O cheiro putrefato de cadáver em decomposição logo invadiu os pulmões de ambos. Marcelo imaginava quantas milhões de bacterias haveria naquele corpo, nojento e gosmento...eca! Com a ajuda da sua doce namorada Amanda, retirou o corpo com ajuda de uma corda. Primeiramente a amarraram em volta da cintura do cadáver, mas pelo avançado estado de decomposição, a corda cortou a carne e entrou órgãos a dentro, fazendo vazar sangue podre e restos de órgãos mecatrefes.

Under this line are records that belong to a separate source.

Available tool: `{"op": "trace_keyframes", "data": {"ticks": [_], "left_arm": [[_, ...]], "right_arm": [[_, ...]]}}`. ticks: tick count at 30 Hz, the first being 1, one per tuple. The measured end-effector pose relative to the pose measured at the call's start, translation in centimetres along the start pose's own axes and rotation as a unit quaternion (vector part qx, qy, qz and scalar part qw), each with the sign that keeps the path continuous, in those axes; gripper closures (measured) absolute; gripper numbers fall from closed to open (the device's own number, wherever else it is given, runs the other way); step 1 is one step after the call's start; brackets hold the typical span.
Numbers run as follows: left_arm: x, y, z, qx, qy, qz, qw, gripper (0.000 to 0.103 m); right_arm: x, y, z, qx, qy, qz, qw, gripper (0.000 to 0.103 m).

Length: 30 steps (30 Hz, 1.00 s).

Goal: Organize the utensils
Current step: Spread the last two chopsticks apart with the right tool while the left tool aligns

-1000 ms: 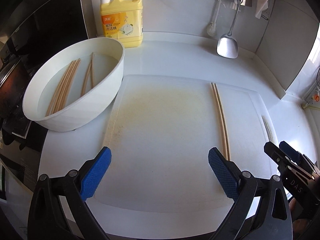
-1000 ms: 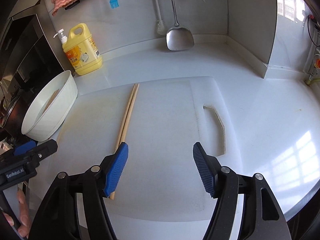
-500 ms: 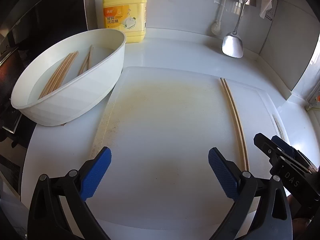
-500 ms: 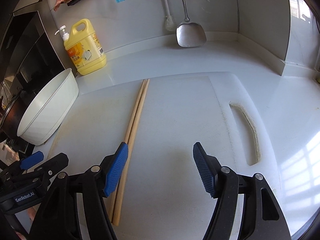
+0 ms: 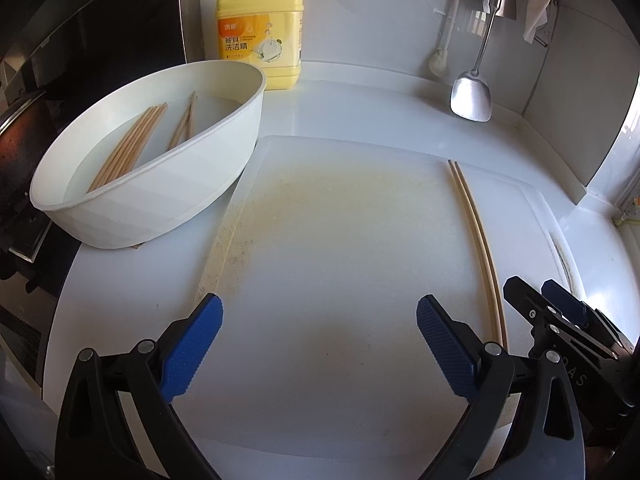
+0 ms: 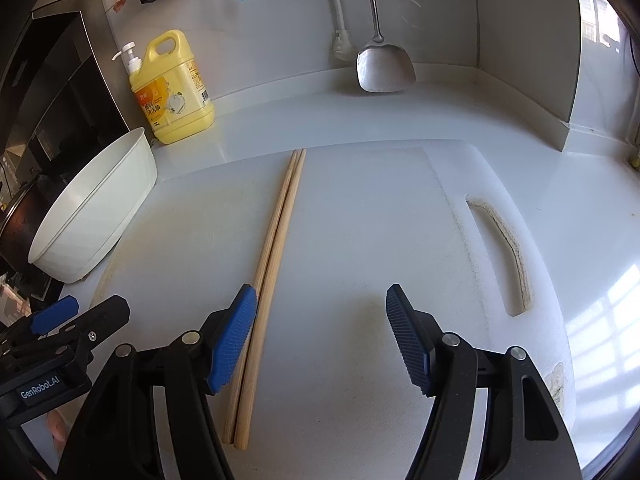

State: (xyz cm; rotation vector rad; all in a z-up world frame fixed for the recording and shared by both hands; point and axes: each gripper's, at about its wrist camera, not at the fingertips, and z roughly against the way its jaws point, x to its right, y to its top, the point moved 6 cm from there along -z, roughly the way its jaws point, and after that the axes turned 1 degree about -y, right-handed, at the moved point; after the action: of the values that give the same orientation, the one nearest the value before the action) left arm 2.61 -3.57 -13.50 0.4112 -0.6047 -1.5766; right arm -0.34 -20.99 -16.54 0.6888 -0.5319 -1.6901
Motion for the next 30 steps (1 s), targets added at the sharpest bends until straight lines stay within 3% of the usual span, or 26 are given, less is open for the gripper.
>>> {"op": "trace_keyframes", "data": {"ticks": [18,30], "left_arm": [[0.1,-0.3,-0.1,-0.003,-0.008,0.004,1.0,0.007],[0.2,-0.2,-0.4,-0.008,-0.012,0.006,0.9999,0.007]], "right_arm": [[-0.2,-0.4,0.1,0.012,-0.052,0.044,0.998,0.039],[-1.0,-0.7,-0.1,0.011,-0.058,0.069,0.996,0.039]]}}
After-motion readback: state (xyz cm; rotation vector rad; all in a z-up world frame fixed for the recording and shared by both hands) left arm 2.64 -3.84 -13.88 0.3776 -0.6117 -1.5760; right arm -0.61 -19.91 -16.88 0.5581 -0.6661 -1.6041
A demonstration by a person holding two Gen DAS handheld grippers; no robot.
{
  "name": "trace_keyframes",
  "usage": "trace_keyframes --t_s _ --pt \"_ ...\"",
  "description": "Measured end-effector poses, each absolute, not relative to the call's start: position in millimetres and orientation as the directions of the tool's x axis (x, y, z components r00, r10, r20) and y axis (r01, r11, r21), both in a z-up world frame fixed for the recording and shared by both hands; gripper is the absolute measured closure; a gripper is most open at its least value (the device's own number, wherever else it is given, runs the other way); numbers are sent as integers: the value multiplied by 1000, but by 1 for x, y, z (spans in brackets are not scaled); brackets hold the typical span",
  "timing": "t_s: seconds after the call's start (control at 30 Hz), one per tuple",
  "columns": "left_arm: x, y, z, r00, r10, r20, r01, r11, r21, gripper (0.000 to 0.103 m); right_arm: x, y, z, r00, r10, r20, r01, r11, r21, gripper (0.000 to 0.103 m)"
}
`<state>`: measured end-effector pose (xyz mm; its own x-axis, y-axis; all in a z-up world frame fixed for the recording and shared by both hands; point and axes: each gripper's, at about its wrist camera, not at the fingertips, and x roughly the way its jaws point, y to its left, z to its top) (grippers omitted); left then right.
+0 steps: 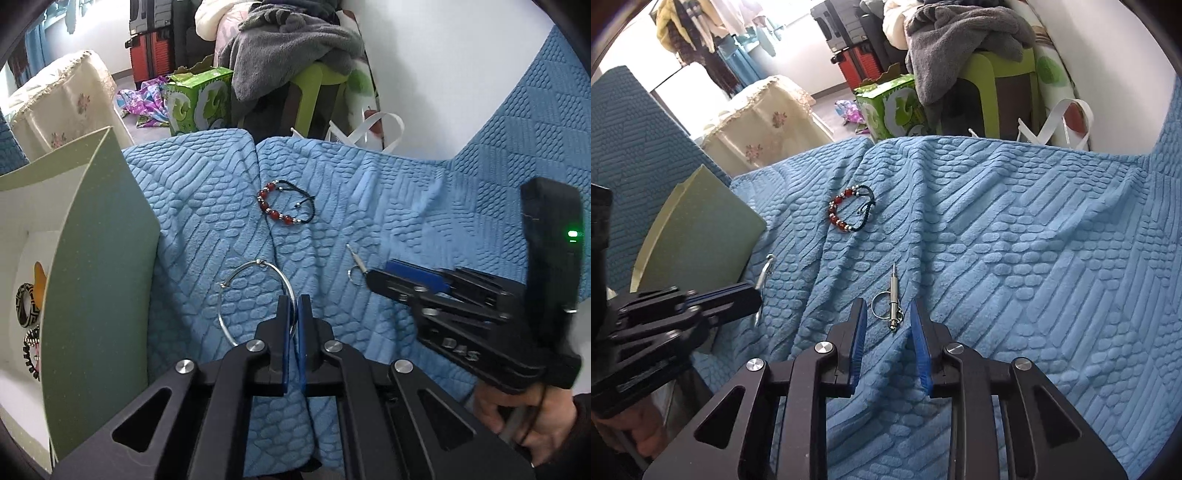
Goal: Organize jewelry
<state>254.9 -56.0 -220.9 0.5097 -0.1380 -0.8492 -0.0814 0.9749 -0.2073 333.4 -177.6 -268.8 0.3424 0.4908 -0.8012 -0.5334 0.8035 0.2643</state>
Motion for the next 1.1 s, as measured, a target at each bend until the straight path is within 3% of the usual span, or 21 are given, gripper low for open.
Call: trace_keyframes --t_s 0.13,0.4,0.67,1.1 --pt "253 -54 -218 514 -162 -842 -81 968 -236 100 330 -162 -272 378 444 -813 -572 802 172 94" --pt "253 -42 -215 530 -190 -827 -87 957 -275 100 325 -142 -280 426 350 -834 -601 798 27 98" --pt "252 -32 -202 555 -232 -799 -76 942 -326 101 322 -152 -251 428 382 -819 -536 837 111 100" --pt "248 -5 -162 612 -273 -743 -46 925 -378 101 309 -134 -192 508 382 -772 -517 852 82 100"
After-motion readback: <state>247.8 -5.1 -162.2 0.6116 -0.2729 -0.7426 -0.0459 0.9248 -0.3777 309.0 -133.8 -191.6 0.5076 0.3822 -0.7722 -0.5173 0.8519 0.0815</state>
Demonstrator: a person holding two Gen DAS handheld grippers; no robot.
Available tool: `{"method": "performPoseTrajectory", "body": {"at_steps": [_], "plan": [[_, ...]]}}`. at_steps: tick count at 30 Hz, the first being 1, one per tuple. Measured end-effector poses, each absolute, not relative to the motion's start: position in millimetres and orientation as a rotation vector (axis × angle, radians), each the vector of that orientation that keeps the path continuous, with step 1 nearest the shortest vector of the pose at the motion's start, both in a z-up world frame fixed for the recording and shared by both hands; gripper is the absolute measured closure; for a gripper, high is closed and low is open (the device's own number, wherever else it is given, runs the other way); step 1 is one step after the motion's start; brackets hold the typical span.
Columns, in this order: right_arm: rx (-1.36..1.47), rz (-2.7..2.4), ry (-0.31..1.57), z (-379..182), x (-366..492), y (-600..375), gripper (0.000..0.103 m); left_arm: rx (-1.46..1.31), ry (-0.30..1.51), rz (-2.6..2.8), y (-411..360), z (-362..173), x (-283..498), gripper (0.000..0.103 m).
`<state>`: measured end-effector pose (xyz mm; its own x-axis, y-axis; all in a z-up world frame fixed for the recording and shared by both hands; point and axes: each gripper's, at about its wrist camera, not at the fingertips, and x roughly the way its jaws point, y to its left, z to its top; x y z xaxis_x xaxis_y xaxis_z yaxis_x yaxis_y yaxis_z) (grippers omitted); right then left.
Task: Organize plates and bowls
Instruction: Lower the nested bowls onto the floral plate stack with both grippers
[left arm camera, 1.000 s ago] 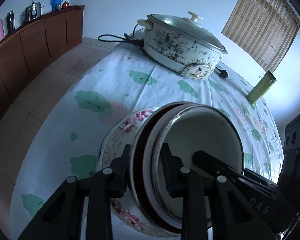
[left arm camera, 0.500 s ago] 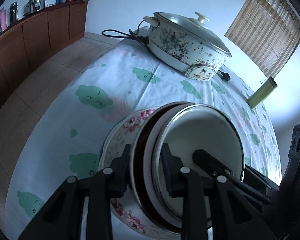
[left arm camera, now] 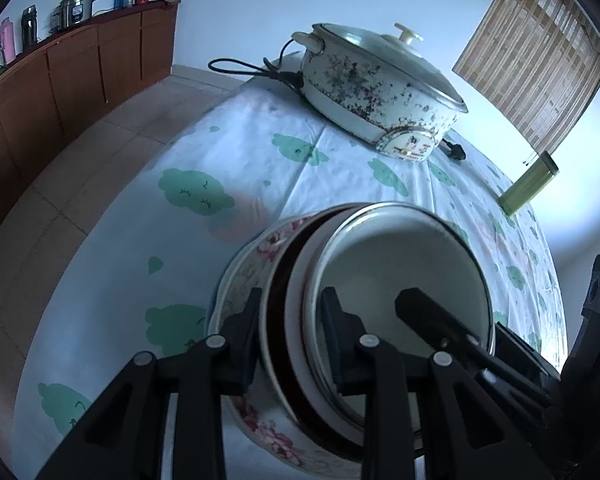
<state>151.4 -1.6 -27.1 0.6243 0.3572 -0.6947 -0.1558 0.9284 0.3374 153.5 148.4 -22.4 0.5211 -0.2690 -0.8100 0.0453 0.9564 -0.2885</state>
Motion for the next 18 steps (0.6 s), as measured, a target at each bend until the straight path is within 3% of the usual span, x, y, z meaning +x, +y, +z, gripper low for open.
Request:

- Que nojo do caralho - gritou Marcelo enquanto empurrava o cadáver por baixo e sentia o sangue e as tripas caindo em sua boca. Ele então cuspiu, algo que poderia ser o pedaço de um rim podre.

- Puxa logo essa merda - gritou ele para Amanda - Santo Deus! Acabei de ser banhado pelas tripas desse cadáver.

Amanda conseguiu terminar de puxar o corpo , o mesmo caiu sobre ela em um baque mole. O cadáver caiu de boca aberta em cima de seu rosto, vomitando o próprio interior em decomposição.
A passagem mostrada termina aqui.